Could you tell us about a suggestion, or an impression on this environment that your predecessor made?
In the diplomatic environment, everyone recognises the value of the ambassador Fabio Pigliapoco as a fine political analyst. He was the person who, during the handover period, made me understand, how the Czech Republic, like Italy is a Limes barries country. It is an area of osmosis with other worlds which is particularly interesting to observe. Looking at the past of Prague, you can understand a lot about the past of Europe. Likewise, by trying to imagine the future of this country, you can try to understand the future of all Europeans. The development we hope for is that Europe, after realising what is happening on its frontiers, will understand the need to join up more and be united, have really common policies and overcome the moment of faltering growth that we are exeperiencing now.
The bilateral relations between Italy and the Czech Republic are usually defined as “optimum”. Are there any problems or something particularly demanding for a diplomat?

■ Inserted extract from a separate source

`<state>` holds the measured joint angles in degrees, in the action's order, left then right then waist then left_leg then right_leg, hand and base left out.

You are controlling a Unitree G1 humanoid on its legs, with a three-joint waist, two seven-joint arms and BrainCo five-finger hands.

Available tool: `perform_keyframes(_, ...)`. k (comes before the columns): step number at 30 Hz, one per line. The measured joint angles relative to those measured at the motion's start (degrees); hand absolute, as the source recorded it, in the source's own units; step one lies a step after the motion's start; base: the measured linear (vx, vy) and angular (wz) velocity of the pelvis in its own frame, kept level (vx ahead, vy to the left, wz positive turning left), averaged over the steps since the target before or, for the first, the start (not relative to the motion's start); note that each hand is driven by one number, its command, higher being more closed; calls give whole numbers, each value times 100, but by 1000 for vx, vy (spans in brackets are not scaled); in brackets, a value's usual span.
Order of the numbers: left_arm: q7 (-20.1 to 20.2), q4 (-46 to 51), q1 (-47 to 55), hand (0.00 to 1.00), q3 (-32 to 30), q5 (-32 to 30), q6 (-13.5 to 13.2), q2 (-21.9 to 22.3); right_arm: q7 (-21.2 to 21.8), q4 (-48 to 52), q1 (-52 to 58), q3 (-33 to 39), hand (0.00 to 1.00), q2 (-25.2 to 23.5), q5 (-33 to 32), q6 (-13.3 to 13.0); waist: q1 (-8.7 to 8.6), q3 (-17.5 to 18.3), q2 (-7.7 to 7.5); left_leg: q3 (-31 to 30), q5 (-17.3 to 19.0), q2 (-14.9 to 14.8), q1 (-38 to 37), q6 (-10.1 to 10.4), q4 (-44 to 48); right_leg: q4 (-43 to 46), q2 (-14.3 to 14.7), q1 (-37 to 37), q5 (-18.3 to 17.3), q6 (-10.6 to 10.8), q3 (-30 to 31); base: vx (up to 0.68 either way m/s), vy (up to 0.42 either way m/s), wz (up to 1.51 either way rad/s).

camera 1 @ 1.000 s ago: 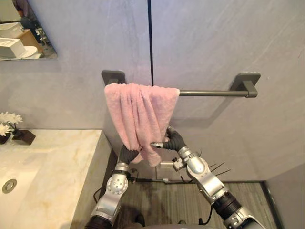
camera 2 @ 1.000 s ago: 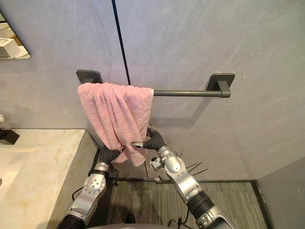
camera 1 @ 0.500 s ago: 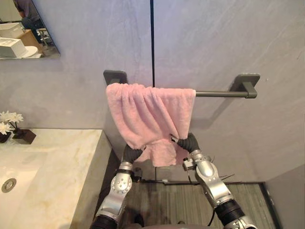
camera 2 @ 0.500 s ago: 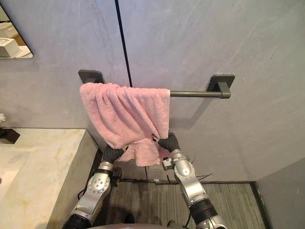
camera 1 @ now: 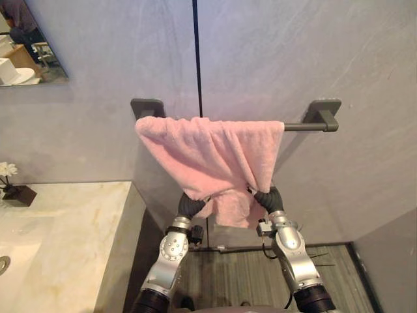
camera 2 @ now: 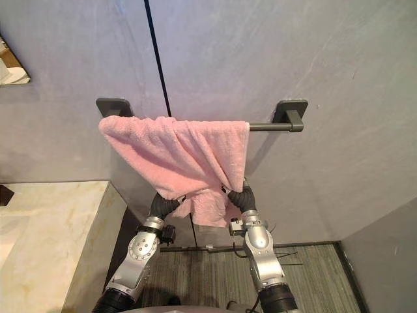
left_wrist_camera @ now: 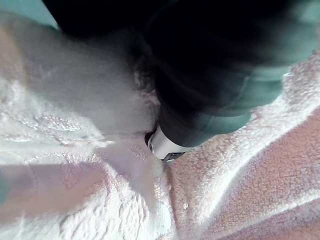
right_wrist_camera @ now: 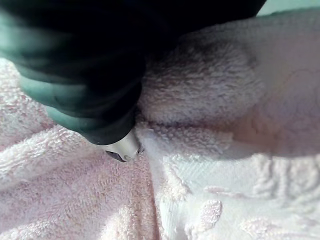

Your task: Organize washtable

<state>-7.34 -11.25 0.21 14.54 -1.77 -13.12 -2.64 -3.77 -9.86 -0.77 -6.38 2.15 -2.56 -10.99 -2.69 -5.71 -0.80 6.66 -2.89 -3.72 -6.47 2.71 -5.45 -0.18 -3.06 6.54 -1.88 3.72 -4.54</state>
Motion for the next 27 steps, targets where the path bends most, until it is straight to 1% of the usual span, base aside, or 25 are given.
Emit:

I don’t mean a delicate situation but maybe something to approach with caution.
In this respect we are genuinely very lucky because not everybody finds themself in a situation running so smoothly with no bumps at all. The real challenge is actually starting all engines because i am convinced that we can give much more in mutual relationships. Indeed to me it seems, based on first impressions, that the bilateral relations between Italy and the Czech Republic can be strengthened a lot. The official visits we exchange go extremely well, but I believe we can do a lot more to improve our economic and commercial relationships, as well as our cultural ones and boost the spread of Italian language in this country. I feel a need to react with work based on image and create synergy. We Italians in particular should overcome our division and express our potential in the Czech Republic as well as we can displaying all our energy which up to now has only partially been expressed. As Ambassador I address all Italians working here with a warm appeal so this occurs and I am very pleased that both Italians and Czechs that love Italy can count on as wonderful a magazine as yours!